- _What is needed_:
Pictures excluded, reproduce exactly the lines below from the one with "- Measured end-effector" through the one with "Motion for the", both included.

*** Supplied material ***

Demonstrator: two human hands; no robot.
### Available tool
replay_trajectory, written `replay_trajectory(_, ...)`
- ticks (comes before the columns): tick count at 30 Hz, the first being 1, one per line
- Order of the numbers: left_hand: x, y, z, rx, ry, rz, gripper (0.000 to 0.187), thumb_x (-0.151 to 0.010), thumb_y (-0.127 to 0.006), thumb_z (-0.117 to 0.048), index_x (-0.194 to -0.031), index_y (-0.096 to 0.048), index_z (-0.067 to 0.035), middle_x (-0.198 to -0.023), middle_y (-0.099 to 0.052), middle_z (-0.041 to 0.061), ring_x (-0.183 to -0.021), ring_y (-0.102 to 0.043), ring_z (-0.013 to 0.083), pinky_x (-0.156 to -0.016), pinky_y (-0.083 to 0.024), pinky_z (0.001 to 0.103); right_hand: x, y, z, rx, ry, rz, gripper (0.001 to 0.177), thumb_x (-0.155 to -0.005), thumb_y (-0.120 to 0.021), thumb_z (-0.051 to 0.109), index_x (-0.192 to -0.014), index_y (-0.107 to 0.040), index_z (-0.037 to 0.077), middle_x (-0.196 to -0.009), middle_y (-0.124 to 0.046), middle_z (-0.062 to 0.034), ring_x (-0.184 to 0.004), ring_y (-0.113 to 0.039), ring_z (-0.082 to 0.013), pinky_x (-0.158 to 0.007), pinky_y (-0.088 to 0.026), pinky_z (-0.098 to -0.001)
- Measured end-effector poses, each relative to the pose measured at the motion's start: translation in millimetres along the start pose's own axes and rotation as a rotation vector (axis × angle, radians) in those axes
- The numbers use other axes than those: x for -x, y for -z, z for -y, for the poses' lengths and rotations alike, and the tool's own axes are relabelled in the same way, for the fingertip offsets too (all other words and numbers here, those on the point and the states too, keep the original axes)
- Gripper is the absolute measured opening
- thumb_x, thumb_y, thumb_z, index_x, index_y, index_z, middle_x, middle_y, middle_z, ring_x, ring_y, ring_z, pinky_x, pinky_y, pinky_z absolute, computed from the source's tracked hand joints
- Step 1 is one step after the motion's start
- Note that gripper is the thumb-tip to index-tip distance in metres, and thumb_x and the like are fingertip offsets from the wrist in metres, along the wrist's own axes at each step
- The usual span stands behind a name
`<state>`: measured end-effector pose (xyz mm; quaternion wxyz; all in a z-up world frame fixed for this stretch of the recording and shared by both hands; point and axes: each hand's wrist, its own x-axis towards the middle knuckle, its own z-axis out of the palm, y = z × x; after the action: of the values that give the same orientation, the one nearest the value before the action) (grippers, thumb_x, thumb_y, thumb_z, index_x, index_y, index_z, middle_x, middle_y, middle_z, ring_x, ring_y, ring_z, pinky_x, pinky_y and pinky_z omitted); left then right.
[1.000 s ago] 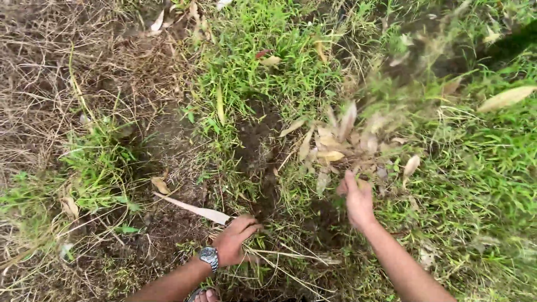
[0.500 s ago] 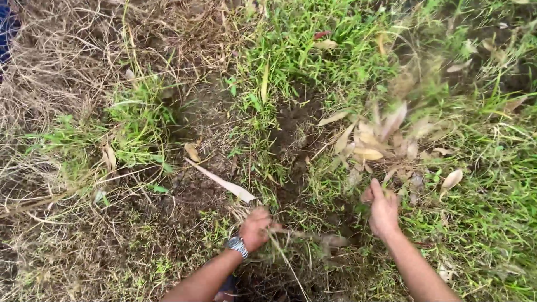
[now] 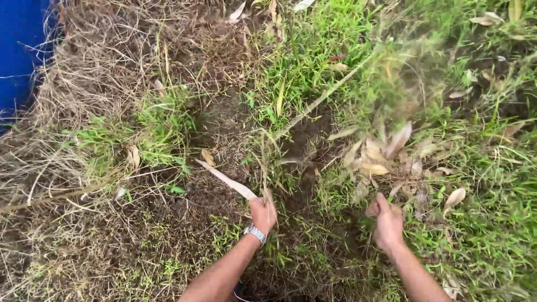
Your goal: Pulling green weeds and gathering dry leaves from the ground by hand to clear a patch of soil.
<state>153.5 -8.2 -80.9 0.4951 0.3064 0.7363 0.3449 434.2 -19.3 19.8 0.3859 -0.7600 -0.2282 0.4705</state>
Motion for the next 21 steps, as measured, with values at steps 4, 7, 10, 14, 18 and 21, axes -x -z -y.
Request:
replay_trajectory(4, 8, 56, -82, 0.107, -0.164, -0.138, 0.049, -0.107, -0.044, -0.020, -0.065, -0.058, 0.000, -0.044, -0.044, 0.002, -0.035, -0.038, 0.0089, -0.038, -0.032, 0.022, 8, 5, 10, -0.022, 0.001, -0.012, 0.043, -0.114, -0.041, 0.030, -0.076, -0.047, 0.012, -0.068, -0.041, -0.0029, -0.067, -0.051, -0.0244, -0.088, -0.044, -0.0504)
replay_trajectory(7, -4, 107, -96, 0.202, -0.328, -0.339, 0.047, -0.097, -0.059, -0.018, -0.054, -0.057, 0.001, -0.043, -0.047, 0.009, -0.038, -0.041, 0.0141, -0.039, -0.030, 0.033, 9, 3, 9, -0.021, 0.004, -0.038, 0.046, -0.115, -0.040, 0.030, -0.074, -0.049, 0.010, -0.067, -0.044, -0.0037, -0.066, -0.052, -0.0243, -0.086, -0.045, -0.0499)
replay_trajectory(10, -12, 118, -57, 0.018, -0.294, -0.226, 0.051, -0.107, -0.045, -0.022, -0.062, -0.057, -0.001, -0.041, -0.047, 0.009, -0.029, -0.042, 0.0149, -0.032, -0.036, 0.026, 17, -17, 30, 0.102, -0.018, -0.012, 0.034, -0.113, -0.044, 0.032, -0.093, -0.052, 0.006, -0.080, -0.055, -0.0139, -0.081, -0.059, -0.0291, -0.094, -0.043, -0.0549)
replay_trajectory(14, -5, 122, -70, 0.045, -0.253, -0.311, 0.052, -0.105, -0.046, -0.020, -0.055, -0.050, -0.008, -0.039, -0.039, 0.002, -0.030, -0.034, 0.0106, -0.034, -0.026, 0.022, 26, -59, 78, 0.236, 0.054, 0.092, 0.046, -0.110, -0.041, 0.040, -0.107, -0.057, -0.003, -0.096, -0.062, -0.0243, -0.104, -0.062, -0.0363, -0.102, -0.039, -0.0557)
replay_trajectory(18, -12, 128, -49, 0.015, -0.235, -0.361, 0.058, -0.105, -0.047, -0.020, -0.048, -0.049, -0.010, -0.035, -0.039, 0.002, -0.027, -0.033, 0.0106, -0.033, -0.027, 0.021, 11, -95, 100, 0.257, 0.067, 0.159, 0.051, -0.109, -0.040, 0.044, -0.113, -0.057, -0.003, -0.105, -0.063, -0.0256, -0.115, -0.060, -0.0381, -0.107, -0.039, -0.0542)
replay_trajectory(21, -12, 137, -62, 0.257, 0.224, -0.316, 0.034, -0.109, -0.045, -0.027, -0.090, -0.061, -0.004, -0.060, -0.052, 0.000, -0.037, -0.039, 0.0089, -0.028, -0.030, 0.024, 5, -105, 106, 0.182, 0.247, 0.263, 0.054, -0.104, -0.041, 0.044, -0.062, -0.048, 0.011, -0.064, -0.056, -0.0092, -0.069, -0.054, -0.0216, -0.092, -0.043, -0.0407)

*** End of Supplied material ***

- _Problem solution_:
- Measured end-effector poses, each relative to the pose measured at the motion's start: translation in millimetres along the start pose's own axes and rotation as a rotation vector (axis × angle, radians) in those axes
- The numbers use other axes than those: x for -x, y for -z, z for -y, for the poses' lengths and rotations alike, and the tool's own axes are relabelled in the same way, for the fingertip offsets too (all other words and numbers here, those on the point and the states too, keep the original axes)
- Gripper is the absolute measured opening
- thumb_x, thumb_y, thumb_z, index_x, index_y, index_z, middle_x, middle_y, middle_z, ring_x, ring_y, ring_z, pinky_x, pinky_y, pinky_z absolute, computed from the source's tracked hand joints
- Step 1 is one step after the motion's start
- Note that gripper is the thumb-tip to index-tip distance in metres, and thumb_x and the like are fingertip offsets from the wrist in metres, along the wrist's own axes at each step
- The usual span stands behind a name
`<state>`: measured end-effector pose (xyz mm; quaternion wxyz; all in a z-up world frame fixed for this stretch of the recording and shared by both hands; point and axes: each hand's wrist, its own x-axis towards the middle knuckle, its own z-axis out of the palm, y = z × x; after the action: of the values that give the same orientation, the one nearest the value before the action) (grippers, thumb_x, thumb_y, thumb_z, index_x, index_y, index_z, middle_x, middle_y, middle_z, ring_x, ring_y, ring_z, pinky_x, pinky_y and pinky_z omitted); left then right.
[1.000 s ago] 
[0.500 s ago] 
[now] 
Your goal: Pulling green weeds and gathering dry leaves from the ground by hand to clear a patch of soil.
<state>153.5 -8.2 -80.9 0.4951 0.3064 0.7363 0.3449 434.2 -19.3 19.8 0.3859 -0.7600 -0.2282 0.4705</state>
Motion for the next 21 steps, as measured, with values at steps 4, 7, 10, 14, 18 and 21, axes -x -z -y.

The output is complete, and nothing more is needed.